With this new flexibility, “Coverage is determined by what a person needs, not just what’s on a list of allowable items or services,” Verma explained.
The change, which was called for by the Bipartisan Budget Act of 2018 is a significant departure to previous policy, which allowed coverage only for services that prevented, improved or cured a patient’s conditions. Previously, plans were also barred from offering different benefits to different sets of patients. The CMS began introducing flexibility starting in 2019 by allowing plans to pay for in-home supports, such as grab bars and wheelchair ramps, for their plan members.
In comments to the CMS due in March, health insurers largely supported the increased leeway in what supplemental benefits they could offer patients. But most of them railed against the agency’s proposal to increase the amount of encounter data it uses in calculating patient risk scores to 50% from 25%, saying encounter data is often inaccurate and will lead to lower funding for the plans.
The CMS didn’t back down. Verma said the agency has been monitoring encounter data and feels comfortable moving ahead with plans to increase its use in the risk-adjustment model “because of the work we’ve done with the plans around improving the accuracy.”
Federal payments to Medicare Advantage plans are adjusted based in part on patient risk scores. Generally, the sicker the person, the higher the risk score and, consequently, the higher the payment an Advantage plan receives. Plans have been accused of manipulating risk scores to nab higher payments, however.
The CMS has been using encounter data to calculate risk scores since 2016, but insurers have never embraced it. In a letter to the CMS in March, Cigna Corp. even said it was concerned the agency “may be using the EDS transition to reduce MA payments without providing full information about the impact to stakeholders and others.”

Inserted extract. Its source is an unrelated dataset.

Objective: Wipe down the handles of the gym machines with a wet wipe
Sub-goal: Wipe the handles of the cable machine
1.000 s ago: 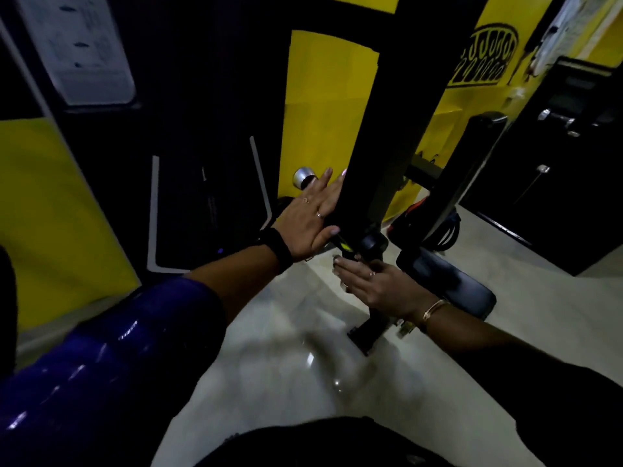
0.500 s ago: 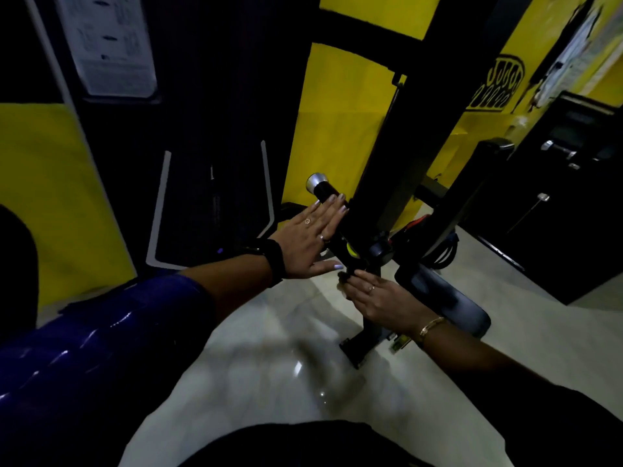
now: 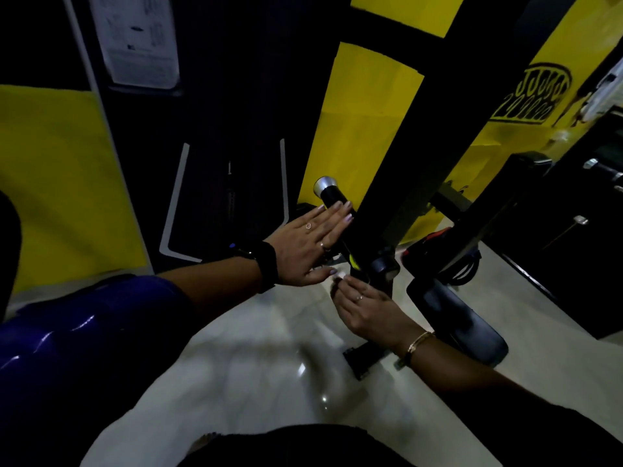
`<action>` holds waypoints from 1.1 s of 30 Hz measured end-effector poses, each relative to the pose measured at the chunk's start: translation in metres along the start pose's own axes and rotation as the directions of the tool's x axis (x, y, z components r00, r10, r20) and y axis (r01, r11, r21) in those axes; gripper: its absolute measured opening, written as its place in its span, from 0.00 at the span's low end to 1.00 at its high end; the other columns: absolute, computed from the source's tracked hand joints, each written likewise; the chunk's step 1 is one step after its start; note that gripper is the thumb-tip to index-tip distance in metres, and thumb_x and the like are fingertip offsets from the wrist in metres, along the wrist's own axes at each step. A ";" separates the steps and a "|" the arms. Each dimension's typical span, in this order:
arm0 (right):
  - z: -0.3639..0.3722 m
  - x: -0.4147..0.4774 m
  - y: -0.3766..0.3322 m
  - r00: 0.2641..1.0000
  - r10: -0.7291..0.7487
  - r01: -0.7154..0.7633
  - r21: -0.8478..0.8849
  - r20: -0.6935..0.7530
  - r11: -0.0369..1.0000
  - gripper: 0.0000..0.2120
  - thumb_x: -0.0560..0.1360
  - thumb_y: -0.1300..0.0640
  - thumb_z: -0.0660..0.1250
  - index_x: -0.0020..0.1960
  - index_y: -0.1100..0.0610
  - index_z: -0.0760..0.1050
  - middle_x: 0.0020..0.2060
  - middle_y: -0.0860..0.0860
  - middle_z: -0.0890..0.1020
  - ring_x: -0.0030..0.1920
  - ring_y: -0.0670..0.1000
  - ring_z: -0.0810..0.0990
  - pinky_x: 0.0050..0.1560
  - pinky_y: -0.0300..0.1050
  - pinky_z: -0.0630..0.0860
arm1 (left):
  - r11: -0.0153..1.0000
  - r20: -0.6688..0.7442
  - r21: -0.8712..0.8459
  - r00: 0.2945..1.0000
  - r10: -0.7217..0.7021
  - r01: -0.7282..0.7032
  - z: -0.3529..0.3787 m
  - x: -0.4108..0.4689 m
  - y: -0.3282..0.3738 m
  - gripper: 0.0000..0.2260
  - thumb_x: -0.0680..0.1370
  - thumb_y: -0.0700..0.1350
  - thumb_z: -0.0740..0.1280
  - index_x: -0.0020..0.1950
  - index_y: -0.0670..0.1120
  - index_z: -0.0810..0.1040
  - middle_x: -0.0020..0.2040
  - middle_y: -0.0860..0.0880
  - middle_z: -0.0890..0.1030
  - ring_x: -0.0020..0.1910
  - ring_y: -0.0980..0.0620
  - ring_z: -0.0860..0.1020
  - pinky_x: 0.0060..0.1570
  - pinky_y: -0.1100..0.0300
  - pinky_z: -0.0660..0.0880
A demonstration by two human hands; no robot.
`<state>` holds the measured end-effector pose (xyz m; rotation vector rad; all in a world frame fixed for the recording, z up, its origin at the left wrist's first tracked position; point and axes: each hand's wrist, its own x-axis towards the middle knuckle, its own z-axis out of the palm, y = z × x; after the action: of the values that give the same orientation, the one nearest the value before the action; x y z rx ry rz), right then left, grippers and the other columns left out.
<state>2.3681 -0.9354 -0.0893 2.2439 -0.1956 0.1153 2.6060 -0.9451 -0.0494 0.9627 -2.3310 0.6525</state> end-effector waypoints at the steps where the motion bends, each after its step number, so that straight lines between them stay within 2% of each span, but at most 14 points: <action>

Beyond encounter data, the CMS also said it is moving ahead with plans to adjust payments to reflect patients’ total number of medical conditions, in addition to viewing each condition individually. This change is required by the 21st Century Cures Act. The CMS said it will implement what it called the “alternative payment condition count model,” which accounts for some additional diagnoses, including dementia and ulcers. Insurers had supported the alternative model in their comments to the CMS.